Problem to work on -
Each line below with the word "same" needs to be copied.

Collection entries -

........

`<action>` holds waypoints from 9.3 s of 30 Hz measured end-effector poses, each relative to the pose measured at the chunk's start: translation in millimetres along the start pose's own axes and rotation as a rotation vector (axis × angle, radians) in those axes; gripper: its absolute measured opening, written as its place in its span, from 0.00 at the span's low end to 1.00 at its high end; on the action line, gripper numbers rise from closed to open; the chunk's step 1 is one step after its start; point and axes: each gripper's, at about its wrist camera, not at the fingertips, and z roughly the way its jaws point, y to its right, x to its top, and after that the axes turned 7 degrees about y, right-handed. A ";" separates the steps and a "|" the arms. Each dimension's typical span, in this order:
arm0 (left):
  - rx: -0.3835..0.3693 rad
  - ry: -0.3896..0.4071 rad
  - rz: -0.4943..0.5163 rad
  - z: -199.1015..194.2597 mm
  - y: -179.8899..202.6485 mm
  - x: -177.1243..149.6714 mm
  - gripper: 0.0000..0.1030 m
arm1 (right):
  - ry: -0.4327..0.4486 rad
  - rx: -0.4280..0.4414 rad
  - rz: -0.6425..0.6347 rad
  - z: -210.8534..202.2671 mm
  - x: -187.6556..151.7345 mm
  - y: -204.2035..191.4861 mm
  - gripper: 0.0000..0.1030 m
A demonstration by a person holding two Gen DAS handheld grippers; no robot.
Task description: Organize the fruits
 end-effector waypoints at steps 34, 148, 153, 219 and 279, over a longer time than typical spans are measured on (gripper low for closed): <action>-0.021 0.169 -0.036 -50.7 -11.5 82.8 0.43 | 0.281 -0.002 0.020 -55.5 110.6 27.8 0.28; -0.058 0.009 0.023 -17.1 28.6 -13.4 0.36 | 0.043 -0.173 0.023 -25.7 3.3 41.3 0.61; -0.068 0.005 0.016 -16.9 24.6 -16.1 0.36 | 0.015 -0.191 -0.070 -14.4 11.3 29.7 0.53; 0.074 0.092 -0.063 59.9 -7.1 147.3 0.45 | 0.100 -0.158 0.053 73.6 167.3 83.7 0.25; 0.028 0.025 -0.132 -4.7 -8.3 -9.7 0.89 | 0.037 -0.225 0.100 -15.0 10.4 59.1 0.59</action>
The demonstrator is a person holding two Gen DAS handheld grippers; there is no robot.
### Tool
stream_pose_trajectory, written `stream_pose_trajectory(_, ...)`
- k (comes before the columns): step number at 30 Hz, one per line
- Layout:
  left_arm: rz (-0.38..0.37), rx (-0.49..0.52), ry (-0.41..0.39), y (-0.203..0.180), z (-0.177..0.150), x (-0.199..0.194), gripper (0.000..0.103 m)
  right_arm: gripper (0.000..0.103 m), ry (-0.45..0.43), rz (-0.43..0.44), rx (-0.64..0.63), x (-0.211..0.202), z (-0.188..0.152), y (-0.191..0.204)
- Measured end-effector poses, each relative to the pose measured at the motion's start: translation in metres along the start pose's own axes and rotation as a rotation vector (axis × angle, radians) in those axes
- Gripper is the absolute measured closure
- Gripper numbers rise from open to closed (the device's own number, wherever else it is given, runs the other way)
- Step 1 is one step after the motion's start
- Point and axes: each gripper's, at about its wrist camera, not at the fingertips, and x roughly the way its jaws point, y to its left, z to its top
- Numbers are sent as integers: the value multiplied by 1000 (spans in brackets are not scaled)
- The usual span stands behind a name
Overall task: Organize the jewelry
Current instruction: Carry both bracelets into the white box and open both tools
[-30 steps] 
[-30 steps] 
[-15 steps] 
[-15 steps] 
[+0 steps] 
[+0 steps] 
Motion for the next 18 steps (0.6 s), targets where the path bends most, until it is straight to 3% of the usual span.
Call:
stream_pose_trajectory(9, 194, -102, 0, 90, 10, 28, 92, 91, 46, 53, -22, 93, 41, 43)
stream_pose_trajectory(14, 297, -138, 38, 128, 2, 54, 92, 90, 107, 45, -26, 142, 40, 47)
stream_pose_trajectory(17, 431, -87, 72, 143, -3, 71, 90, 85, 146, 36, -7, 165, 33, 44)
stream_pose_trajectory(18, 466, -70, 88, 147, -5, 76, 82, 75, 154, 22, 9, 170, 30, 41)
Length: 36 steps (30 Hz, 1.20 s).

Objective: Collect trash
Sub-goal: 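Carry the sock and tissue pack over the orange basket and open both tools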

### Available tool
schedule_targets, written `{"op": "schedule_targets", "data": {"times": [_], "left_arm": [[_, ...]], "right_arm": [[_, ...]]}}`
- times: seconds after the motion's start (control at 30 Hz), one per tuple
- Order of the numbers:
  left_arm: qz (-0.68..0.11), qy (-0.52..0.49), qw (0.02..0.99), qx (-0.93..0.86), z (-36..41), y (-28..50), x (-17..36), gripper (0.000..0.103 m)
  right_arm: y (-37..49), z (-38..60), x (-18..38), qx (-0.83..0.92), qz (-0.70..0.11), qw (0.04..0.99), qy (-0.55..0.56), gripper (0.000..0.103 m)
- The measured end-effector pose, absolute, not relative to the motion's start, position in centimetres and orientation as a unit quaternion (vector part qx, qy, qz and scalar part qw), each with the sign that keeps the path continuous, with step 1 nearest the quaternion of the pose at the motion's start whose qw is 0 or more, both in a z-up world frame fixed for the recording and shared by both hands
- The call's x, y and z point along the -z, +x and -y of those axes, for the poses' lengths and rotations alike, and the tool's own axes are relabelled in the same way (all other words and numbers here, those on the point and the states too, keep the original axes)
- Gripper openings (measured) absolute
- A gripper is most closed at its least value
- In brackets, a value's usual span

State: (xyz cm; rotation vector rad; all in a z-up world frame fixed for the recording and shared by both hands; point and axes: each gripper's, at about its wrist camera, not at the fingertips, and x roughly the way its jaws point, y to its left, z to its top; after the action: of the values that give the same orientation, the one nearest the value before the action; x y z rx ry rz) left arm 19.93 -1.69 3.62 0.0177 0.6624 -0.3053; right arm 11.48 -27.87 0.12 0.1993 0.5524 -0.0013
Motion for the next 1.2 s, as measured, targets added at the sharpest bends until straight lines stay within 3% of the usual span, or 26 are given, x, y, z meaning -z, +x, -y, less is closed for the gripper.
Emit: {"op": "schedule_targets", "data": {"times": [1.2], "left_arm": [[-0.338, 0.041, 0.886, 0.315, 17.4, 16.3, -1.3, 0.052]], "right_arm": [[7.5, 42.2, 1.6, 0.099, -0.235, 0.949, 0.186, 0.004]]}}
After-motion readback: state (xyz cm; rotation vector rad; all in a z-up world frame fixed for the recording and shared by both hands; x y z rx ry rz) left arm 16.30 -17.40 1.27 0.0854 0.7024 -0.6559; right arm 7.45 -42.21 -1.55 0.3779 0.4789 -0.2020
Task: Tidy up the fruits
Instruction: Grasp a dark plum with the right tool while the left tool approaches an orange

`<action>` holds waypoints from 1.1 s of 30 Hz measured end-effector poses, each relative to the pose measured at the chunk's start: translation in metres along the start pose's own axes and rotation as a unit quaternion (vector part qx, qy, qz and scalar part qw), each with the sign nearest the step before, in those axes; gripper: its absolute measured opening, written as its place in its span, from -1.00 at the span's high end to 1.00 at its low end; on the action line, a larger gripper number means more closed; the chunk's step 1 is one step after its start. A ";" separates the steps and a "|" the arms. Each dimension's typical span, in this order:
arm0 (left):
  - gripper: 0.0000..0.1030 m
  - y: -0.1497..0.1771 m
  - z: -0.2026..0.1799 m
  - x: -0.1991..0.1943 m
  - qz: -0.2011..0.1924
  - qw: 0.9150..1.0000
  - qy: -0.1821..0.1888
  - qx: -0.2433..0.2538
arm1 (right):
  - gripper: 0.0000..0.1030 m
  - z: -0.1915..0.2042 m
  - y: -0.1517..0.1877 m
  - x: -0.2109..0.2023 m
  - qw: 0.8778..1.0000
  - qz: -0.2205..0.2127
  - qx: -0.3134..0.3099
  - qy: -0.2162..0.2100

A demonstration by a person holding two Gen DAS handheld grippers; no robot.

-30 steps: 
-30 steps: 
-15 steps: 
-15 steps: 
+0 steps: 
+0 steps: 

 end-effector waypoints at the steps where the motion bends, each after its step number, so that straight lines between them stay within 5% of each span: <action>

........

Response to the task -
- The call's x, y and z point along the -z, +x and -y of those axes, for the poses' lengths and rotations alike, and the tool's own axes are relabelled in the same way (all other words and numbers here, those on the point and the states too, keep the original axes)
State: (xyz cm; rotation vector rad; all in a z-up world frame fixed for the recording and shared by both hands; point and axes: each gripper's, at about its wrist camera, not at the fingertips, and x roughly the way its jaws point, y to its left, z to its top; after the action: of the values that give the same orientation, the one nearest the value before the action; x y z rx ry rz) left arm 19.93 -1.69 3.62 0.0177 0.6624 -0.3053; right arm 11.48 -27.87 0.12 0.1993 0.5524 -0.0013

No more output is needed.